> [Provided data]
+ + +

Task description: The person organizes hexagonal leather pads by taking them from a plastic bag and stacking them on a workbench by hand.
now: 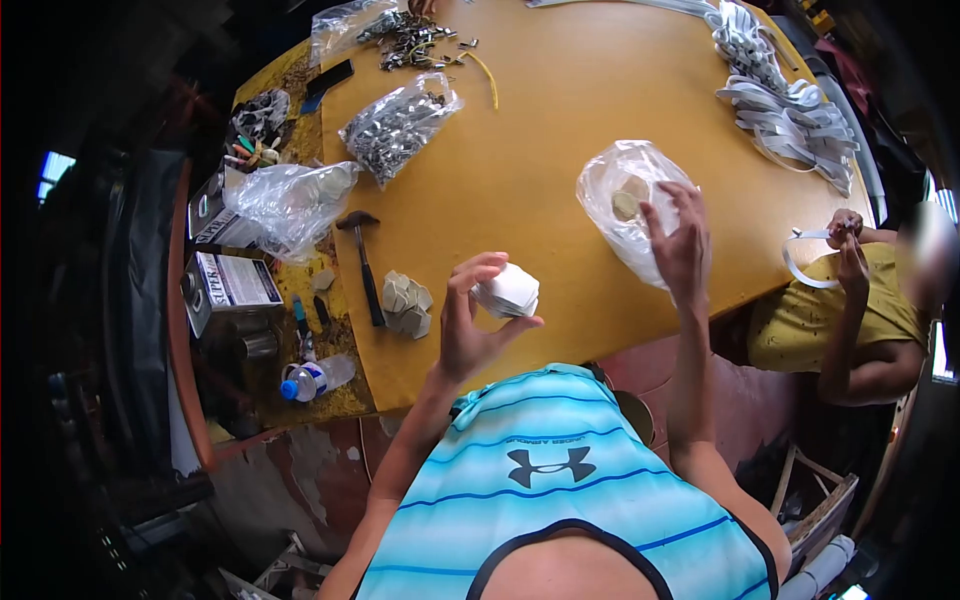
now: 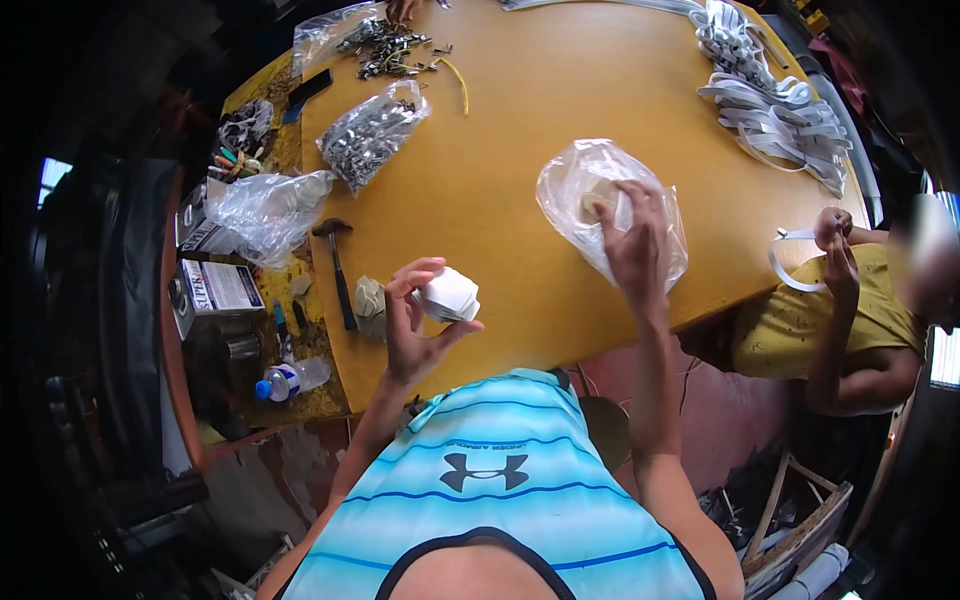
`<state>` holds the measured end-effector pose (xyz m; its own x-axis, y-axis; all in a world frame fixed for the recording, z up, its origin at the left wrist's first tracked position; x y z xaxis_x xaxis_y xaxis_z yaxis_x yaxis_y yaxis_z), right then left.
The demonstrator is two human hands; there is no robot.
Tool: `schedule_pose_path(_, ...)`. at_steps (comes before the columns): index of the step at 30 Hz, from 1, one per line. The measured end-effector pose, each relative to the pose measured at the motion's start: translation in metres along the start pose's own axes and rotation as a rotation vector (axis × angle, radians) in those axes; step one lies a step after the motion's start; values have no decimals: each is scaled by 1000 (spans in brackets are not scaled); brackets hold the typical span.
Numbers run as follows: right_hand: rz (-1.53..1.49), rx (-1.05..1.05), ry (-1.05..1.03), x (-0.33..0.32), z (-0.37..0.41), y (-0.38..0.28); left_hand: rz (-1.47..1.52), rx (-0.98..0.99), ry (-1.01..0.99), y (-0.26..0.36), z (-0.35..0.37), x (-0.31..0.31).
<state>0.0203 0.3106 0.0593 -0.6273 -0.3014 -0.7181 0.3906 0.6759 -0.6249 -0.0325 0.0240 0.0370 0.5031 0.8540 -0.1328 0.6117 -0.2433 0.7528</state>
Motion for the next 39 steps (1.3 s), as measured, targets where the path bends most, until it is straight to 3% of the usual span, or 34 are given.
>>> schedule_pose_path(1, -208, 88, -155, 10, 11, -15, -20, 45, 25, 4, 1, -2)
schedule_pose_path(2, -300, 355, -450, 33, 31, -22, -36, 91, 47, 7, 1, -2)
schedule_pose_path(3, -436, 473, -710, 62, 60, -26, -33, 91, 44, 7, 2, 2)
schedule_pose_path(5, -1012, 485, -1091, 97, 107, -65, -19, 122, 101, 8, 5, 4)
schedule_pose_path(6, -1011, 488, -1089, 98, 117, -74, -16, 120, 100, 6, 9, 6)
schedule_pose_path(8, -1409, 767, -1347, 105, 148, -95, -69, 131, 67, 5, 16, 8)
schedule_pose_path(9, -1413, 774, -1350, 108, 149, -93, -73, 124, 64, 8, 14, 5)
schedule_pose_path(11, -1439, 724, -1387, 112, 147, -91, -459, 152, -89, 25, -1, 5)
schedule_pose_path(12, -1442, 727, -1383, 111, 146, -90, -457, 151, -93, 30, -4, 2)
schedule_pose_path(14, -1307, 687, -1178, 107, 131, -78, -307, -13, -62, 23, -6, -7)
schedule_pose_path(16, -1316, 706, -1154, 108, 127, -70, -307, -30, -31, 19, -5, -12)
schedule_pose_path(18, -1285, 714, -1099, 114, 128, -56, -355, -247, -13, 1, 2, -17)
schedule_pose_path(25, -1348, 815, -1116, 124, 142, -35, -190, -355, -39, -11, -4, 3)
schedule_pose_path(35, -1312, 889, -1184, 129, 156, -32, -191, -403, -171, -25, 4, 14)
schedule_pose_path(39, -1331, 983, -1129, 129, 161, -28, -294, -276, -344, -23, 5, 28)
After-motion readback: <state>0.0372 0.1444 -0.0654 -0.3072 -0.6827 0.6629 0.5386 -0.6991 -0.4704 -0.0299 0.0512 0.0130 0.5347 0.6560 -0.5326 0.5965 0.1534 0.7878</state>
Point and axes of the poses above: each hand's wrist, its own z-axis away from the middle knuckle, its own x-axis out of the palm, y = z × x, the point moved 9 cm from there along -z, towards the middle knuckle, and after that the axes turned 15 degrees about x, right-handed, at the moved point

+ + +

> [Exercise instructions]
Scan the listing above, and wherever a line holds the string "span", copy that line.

> [Exercise response]
Tool: `schedule_pose_path(_, ...)`. at_steps (comes before the columns): index of the step at 30 Hz, from 1, one per line. The measured end-effector pose, each relative to the pose measured at the motion's start: translation in metres along the start pose's own axes and rotation as a rotation vector (axis × angle, radians) in those axes; step one lies a step after the motion's start; values have no decimals: each is scaled by 1000 (spans in brackets are not scaled); brackets hold the typical span.
Motion for the next 39 steps (1.3 s), as measured, targets where the path bends most, until it is straight to 3% of the usual span, or 34 are given.

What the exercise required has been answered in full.